--- EXERCISE DESCRIPTION ---
Beginning with the line below that contains "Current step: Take" and ending with the line that contains "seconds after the", copy every line exactly. Copy nothing else.

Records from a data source
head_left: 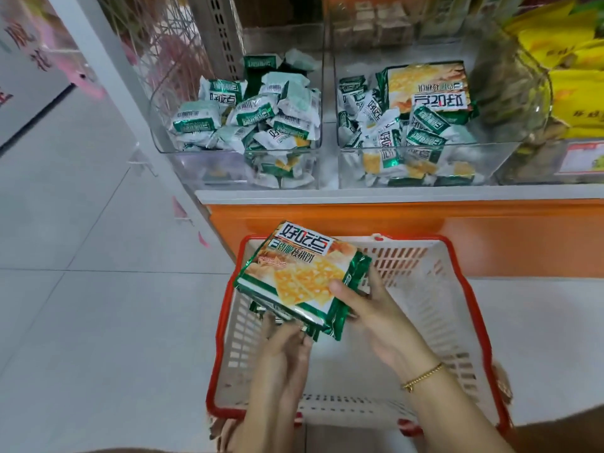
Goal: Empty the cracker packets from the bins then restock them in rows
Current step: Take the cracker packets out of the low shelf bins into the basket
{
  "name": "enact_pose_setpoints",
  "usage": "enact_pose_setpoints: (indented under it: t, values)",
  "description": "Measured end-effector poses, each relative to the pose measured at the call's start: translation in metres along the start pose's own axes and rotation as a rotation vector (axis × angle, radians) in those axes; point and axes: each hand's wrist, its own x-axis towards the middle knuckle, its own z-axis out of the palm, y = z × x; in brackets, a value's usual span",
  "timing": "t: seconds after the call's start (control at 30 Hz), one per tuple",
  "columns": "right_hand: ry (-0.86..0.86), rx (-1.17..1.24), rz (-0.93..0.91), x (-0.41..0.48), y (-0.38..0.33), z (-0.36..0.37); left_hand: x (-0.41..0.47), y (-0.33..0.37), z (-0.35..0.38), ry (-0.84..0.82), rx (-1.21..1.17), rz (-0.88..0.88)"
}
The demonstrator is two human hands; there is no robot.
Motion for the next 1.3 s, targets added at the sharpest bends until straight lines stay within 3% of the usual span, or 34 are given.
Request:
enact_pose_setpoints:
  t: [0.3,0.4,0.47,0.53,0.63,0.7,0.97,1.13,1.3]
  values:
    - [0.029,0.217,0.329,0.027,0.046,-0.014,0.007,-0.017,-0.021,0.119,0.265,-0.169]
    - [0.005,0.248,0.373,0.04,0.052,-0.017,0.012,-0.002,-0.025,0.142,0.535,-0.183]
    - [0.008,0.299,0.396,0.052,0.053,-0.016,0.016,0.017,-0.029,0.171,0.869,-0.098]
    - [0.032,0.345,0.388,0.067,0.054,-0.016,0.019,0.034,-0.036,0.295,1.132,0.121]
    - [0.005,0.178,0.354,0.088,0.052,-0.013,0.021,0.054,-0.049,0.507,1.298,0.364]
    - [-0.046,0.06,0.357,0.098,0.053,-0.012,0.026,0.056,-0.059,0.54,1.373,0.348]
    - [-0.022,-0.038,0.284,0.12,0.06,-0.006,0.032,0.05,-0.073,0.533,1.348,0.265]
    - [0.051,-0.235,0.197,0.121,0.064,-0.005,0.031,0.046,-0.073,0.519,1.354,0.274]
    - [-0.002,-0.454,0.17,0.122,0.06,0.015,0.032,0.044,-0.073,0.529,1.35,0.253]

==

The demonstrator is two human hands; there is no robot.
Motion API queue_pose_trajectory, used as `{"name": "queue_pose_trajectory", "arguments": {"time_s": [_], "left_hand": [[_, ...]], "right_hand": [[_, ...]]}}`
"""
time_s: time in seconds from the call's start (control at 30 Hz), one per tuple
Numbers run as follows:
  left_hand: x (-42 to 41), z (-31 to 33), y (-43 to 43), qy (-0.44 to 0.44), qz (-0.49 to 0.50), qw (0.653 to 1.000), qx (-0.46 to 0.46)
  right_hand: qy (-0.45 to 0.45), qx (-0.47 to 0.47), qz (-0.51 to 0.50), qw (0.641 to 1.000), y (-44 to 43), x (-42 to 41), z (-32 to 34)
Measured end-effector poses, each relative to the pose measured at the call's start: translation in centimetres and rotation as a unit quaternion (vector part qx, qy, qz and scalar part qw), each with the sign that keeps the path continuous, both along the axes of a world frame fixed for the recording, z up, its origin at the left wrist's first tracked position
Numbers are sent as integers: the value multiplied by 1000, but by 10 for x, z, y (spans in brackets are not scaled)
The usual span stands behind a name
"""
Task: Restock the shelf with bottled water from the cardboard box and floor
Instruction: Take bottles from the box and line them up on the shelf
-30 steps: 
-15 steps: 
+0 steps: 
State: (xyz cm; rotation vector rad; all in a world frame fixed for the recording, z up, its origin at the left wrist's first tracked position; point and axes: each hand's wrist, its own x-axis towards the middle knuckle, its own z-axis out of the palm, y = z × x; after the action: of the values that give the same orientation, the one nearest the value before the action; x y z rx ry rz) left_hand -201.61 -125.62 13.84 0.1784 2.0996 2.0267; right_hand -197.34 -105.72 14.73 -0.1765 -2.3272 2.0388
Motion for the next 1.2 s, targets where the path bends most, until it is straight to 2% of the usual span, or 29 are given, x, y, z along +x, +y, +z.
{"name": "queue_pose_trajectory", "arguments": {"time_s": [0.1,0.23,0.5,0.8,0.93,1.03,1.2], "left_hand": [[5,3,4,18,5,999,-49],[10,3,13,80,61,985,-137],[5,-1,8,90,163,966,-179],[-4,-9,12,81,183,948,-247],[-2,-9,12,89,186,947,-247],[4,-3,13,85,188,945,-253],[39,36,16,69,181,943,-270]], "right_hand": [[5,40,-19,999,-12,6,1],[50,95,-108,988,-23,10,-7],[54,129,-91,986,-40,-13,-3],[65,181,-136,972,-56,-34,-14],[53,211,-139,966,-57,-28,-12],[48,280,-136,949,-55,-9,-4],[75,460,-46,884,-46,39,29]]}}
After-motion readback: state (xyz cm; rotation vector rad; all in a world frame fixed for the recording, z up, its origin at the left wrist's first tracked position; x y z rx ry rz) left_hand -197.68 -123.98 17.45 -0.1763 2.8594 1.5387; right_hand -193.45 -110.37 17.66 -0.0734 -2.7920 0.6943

--- RESULT BELOW ---
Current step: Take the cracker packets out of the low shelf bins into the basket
{
  "name": "enact_pose_setpoints",
  "usage": "enact_pose_setpoints: (indented under it: t, values)",
  "description": "Measured end-effector poses, each relative to the pose measured at the call's start: translation in metres along the start pose's own axes and rotation as a rotation vector (axis × angle, radians) in those axes; point and axes: each hand's wrist, its own x-axis towards the middle knuckle, its own z-axis out of the palm, y = z × x; in brackets, a value's usual span",
  "timing": "t: seconds after the call's start (control at 30 Hz), one per tuple",

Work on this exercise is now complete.